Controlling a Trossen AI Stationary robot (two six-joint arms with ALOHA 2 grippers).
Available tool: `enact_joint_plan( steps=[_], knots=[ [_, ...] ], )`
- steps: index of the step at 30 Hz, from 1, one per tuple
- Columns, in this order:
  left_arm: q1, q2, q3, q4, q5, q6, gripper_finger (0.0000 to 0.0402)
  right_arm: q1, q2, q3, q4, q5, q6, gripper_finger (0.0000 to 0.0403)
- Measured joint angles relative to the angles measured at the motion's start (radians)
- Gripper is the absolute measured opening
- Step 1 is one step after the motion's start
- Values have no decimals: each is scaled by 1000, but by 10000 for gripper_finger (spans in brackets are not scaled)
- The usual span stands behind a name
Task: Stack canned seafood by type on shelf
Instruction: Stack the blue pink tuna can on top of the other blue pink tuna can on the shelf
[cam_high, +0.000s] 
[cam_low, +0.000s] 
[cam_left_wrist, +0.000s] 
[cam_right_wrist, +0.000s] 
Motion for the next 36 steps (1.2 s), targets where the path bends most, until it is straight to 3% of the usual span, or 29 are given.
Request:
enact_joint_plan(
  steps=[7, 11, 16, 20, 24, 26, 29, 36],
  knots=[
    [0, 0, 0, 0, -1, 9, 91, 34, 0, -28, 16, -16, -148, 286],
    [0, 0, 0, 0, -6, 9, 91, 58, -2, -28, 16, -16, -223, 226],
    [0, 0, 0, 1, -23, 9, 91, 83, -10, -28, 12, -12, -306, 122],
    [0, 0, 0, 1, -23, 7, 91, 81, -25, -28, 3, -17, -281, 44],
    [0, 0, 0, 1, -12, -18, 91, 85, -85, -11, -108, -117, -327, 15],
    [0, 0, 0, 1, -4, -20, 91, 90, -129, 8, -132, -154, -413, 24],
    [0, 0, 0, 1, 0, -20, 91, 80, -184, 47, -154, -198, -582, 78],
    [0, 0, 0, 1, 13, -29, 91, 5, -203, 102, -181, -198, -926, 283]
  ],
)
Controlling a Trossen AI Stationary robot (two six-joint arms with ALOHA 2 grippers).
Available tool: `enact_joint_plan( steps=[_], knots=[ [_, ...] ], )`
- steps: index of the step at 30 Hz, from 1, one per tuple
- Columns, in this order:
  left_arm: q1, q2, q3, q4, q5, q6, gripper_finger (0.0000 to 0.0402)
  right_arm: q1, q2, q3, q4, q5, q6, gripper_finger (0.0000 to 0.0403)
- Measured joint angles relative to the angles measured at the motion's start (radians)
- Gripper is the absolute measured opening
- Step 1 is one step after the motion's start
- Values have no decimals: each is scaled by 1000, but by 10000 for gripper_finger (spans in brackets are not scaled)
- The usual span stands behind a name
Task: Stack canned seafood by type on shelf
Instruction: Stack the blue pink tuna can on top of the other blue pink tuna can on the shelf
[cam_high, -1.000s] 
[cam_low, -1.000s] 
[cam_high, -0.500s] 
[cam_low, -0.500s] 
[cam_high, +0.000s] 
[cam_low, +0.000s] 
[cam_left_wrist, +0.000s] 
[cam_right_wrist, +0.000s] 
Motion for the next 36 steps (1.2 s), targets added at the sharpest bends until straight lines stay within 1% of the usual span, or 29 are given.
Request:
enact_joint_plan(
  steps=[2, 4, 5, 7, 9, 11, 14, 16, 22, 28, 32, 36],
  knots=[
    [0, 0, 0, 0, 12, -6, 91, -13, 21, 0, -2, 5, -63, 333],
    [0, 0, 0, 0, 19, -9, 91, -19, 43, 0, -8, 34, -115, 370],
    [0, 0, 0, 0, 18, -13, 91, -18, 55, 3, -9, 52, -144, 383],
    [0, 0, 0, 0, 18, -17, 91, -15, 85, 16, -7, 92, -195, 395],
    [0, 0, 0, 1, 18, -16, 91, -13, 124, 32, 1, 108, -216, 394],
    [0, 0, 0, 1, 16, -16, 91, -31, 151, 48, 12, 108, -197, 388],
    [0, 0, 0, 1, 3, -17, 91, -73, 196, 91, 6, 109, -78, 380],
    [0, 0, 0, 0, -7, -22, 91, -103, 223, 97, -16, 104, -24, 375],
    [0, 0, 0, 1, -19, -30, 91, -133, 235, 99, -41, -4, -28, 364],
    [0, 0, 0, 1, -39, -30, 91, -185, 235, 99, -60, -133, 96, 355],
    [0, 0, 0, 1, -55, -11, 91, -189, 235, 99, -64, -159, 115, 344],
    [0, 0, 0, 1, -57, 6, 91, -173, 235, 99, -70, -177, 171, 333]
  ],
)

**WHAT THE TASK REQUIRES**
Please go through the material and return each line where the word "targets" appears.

**SOLUTION TO THE PROBLEM**
Motion for the next 36 steps (1.2 s), targets where the path bends most, until it is straight to 3% of the usual span, or 29 are given.
Motion for the next 36 steps (1.2 s), targets added at the sharpest bends until straight lines stay within 1% of the usual span, or 29 are given.

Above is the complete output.